Data is sent to retrieve a fallen probe that crashed on Barkon IV. However, an accident causes him to lose his memory and he wanders into a pre-industrial village carrying a box of radioactive metal fragments from the probe. Although accepted by the villagers as an "ice man" from the mountains, the metal fragments cause a radiation sickness to inflict the villagers.

Meanwhile, inspired by her experiences back when the Enterprise was hit by a quantum fragment (season five's Disaster), Deanna Troi decides to take her exams to become a Bridge officer. However, she cannot get past the Engineering simulation. That is, until she learns that it is actually to test her ability to send an officer to their death in order to save the ship. Demonstrating her ability to do this, she passes the test and is promoted to the rank of Commander.

On Barkon IV, Data begins an investigation into the sickness, but the villagers -- out of fear and ignorance -- blame Data for the illness, as it corresponded with his arrival. They hunt him down, and just before they attack him, he is able to put a cure he formulated for the sickness into the village water supply. Days later the Enterprise arrives on the scene and Riker and Beverly manage to retrieve Data's "body" and reactivate him. He has, however, no memory of his experiences in the village.


First of all, I have a little question that begs to be asked. It's about the word "herb". Why, oh why, do Americans pronounce it "erb"?? Although as an English purist I don't necessarily approve of the "Americanisation" of the English language, in most cases I can understand the changes. But why on earth do you guys say "erb" and not "Herb"? It completely baffles me. Perhaps I should have skipped that extra cup of coffee, huh? :-)

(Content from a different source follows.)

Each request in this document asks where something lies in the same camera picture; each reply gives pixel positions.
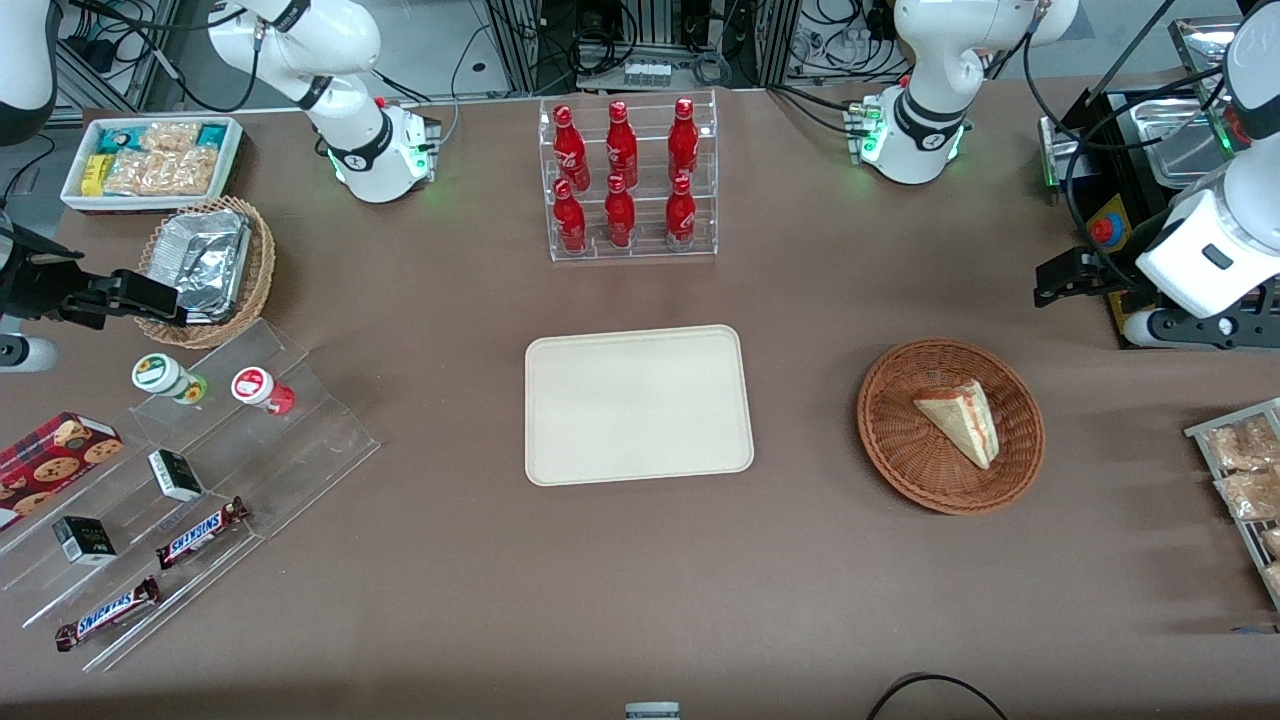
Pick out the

Anyway, onto the episode itself. It was good -- very good, in fact. While the whole "amnesia" aspect was a little iffy, Ron Moore skilfully develops the storyline at a gentle, easy pace that quite befits the nature of the episode. The characterisation is handled particularly well -- although Garvin was perhaps a trifle bland, Gia's friendship with Data worked quite nicely (even though the Data-befriends-cute-kid device is something of a staple TNG cliche) and I loved Talur. Ronnie Claire Edwards gave a delightful turn as the village's prim, arrogant "scientist" who comes up with some highly amusing "scientific theories". Data, of course, knows better and invariably shreds her theories to bits. The interaction between these two is a scream.

As radiation sickness begins to afflict the villagers, it's perhaps only inevitable that the finger of blame would be pointed at Data. After all, it was his arrival that prompted the sickness. Distrust soon turns to fear and hatred, resulting in a dramatic conflict that clearly has echoes of Frankenstein. Winrich Kolbe does a superb job directing and clearly a lot of work has gone into the creation of the village -- the costumes, sets and lighting were all superb, rendering this a particularly impressive episode visually.

The denouement is only slightly disappointing following such a good build-up, culminating in a vacuous scene in Sick Bay where Data is reactivated with no memory of what happened in the village. The sub-plot features Troi taking her exams to become a bridge officer and, although reasonably well-done, doesn't quite gell with the main plot. It would have helped had both plots had a thematic link or, better yet, had we jettisoned the B-plot and spent more time dealing with Data's troubles.